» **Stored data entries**
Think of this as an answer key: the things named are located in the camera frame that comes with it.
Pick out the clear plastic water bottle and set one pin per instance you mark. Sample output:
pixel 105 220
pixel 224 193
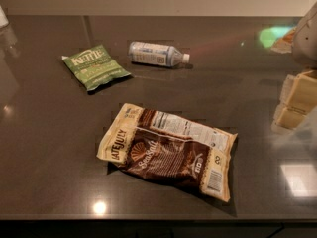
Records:
pixel 157 54

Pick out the green Kettle chip bag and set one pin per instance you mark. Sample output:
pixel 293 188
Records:
pixel 94 67

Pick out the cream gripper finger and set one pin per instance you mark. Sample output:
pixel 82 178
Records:
pixel 299 92
pixel 286 120

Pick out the white object at left edge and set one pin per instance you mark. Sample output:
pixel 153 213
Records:
pixel 3 19

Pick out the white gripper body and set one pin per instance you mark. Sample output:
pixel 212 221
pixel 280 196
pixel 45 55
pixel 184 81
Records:
pixel 307 39

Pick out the brown Late July chip bag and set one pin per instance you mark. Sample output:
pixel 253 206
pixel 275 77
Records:
pixel 165 148

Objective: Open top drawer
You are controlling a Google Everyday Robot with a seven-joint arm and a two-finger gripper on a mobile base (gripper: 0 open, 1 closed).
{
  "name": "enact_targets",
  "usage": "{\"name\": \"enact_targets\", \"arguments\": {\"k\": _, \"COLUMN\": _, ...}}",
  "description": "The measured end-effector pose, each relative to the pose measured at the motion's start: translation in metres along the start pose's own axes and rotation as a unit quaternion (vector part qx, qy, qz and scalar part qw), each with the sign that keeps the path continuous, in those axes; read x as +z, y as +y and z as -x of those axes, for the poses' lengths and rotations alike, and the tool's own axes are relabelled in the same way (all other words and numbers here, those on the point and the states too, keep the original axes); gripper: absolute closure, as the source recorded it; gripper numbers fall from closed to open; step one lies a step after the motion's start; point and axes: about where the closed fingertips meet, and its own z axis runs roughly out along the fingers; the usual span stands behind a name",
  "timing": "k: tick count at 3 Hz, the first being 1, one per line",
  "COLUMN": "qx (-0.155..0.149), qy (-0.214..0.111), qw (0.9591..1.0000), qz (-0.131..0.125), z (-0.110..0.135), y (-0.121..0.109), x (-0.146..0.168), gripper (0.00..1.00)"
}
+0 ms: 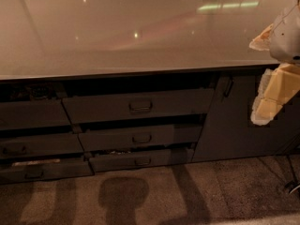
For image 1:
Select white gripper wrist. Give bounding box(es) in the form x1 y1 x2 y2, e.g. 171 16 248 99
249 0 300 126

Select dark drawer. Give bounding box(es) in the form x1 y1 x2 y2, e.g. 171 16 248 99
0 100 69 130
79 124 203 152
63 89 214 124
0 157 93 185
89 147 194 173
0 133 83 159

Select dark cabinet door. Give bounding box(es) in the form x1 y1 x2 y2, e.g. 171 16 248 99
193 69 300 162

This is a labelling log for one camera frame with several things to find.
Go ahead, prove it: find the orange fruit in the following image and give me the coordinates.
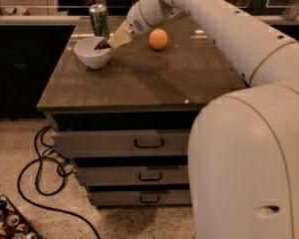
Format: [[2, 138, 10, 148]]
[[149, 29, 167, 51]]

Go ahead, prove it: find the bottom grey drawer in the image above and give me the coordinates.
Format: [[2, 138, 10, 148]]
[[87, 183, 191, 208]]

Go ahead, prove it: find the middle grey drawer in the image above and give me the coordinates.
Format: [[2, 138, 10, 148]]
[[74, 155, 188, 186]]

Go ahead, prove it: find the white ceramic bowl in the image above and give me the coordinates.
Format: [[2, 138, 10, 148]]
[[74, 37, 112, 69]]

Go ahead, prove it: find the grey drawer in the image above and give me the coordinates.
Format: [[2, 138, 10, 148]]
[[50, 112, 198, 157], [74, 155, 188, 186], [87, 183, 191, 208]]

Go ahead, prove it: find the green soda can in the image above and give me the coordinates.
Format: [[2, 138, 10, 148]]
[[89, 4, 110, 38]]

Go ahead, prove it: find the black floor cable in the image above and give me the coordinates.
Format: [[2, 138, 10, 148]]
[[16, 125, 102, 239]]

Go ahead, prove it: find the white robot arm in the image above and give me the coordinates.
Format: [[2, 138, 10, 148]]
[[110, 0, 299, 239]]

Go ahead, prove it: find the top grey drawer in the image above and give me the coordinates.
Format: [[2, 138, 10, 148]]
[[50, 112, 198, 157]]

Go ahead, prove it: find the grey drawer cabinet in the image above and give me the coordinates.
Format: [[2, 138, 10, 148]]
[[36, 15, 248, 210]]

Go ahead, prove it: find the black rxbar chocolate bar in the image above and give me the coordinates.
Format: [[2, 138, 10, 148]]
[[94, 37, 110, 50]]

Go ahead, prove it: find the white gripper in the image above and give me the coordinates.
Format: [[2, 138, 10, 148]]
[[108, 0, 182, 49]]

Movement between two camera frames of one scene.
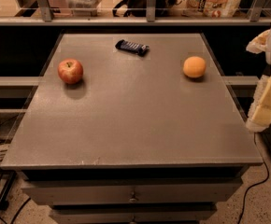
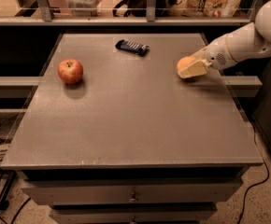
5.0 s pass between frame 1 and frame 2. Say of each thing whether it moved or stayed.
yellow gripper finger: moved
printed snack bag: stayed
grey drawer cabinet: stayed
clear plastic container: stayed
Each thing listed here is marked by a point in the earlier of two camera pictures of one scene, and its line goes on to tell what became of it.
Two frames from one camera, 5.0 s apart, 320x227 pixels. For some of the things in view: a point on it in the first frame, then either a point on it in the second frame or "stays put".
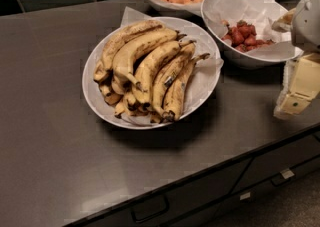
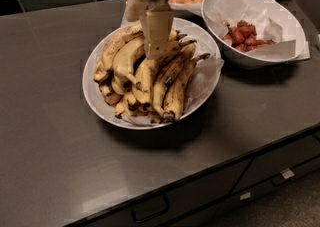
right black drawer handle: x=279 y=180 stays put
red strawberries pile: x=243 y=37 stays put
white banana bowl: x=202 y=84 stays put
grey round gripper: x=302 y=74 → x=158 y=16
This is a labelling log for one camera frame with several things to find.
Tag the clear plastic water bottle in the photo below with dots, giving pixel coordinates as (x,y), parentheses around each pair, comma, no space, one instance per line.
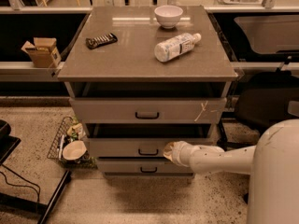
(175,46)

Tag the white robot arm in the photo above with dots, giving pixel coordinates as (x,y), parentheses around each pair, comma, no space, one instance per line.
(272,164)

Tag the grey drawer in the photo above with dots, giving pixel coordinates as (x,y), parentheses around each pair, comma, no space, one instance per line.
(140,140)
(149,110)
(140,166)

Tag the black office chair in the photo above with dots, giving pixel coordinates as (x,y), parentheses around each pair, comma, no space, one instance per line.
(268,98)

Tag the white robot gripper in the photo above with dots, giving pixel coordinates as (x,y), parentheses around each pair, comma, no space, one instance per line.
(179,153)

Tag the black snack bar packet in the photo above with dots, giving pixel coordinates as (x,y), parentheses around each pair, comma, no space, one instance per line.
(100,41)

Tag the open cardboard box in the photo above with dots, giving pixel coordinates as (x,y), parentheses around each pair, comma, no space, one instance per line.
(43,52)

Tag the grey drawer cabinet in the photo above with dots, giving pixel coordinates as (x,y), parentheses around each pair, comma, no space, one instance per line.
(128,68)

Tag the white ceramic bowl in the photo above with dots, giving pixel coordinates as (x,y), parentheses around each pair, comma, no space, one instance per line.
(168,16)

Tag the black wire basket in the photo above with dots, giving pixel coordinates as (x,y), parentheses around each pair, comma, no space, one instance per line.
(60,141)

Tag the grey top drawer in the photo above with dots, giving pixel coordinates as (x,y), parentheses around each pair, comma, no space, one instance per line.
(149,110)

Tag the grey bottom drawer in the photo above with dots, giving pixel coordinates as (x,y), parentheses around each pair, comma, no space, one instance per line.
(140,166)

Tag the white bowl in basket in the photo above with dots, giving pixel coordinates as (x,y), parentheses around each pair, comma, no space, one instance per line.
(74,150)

» **REQUIREMENT**
Report every line of the entries that carries the word "things".

» **SOLUTION FOR THIS EXERCISE**
Think of this as an answer key: the things named are located in the camera frame that comes with it.
This is a labelling log for one camera frame with several things to find.
Two frames from one camera, 5.0 s apart, 320x227 pixels. For some of the things in view: a point on it in the first frame, then either a point on it in the second frame or "stays put".
This is a labelling log for one camera frame with several things to find.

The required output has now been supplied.